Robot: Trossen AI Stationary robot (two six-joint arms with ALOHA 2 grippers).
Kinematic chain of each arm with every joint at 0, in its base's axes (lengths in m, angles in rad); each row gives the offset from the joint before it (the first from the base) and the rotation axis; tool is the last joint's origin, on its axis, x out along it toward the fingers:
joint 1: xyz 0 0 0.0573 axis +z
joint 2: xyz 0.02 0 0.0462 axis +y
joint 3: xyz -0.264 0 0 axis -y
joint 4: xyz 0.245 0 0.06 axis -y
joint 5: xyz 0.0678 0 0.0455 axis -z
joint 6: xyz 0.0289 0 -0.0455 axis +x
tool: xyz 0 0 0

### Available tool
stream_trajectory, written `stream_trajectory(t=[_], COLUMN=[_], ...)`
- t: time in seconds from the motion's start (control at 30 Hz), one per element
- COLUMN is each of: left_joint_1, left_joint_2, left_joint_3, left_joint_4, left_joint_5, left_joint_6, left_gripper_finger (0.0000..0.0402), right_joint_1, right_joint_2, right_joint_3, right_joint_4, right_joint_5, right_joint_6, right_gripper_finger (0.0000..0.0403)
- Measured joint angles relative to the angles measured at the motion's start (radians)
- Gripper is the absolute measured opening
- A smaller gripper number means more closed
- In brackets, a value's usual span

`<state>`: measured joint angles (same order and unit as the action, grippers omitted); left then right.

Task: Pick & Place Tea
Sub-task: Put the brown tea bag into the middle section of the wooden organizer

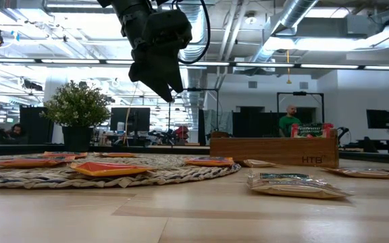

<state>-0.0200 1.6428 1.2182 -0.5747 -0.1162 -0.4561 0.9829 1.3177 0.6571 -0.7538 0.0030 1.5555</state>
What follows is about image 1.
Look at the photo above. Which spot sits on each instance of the black aluminium table frame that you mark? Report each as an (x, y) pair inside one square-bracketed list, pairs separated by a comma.
[(29, 148)]

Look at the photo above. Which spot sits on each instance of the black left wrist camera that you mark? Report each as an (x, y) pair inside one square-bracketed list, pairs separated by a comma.
[(169, 32)]

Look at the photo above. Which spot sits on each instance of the wooden compartment box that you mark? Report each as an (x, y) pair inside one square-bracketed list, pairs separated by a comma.
[(265, 152)]

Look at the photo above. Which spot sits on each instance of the red tea packet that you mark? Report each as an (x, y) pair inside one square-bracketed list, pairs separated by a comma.
[(311, 131)]

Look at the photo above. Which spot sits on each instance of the yellow hanging pendant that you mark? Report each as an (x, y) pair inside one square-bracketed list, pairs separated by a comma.
[(288, 80)]

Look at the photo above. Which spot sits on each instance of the green potted plant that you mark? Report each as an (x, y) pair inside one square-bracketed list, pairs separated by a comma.
[(76, 108)]

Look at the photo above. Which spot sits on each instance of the black metal stand frame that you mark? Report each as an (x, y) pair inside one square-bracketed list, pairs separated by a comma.
[(198, 89), (300, 93)]

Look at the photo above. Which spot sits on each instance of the red chair back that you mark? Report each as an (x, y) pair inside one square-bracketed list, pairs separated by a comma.
[(182, 132)]

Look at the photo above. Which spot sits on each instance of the black background robot arm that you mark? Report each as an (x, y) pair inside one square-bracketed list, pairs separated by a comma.
[(343, 130), (162, 136)]

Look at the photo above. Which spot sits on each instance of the black background desk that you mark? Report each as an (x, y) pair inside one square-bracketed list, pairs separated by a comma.
[(383, 146)]

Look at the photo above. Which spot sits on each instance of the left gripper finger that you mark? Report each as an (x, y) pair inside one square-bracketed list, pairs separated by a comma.
[(154, 79), (177, 77)]

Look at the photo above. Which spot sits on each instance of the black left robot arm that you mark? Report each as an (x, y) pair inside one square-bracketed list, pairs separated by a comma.
[(127, 17)]

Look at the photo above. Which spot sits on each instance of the person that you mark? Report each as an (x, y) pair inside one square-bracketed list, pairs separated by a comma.
[(16, 131), (288, 121)]

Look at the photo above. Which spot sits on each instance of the black wall monitor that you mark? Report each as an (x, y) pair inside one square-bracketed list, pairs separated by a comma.
[(378, 119)]

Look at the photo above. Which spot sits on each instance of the orange tea packet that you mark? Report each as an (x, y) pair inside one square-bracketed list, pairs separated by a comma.
[(64, 154), (29, 163), (117, 155), (209, 161), (108, 168)]

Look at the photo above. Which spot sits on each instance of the silver ventilation duct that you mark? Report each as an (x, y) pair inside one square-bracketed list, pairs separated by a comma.
[(198, 33), (299, 8)]

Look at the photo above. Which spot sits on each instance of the clear snack packet foreground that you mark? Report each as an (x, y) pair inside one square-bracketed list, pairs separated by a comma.
[(296, 189)]

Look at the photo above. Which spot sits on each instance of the black desk monitor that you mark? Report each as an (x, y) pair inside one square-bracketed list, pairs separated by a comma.
[(130, 119)]

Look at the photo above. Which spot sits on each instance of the long ceiling light strip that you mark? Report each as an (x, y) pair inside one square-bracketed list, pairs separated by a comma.
[(265, 65)]

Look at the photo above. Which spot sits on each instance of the round woven placemat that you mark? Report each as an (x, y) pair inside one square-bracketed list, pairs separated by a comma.
[(147, 173)]

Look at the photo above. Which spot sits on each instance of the beige tea packet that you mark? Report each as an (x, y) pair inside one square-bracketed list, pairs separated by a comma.
[(258, 163), (366, 173)]
━━━━━━━━
■ Required work ■
Could you work out how many lines in the records include "tool"? Answer with the number only.

■ Result of this task ■
3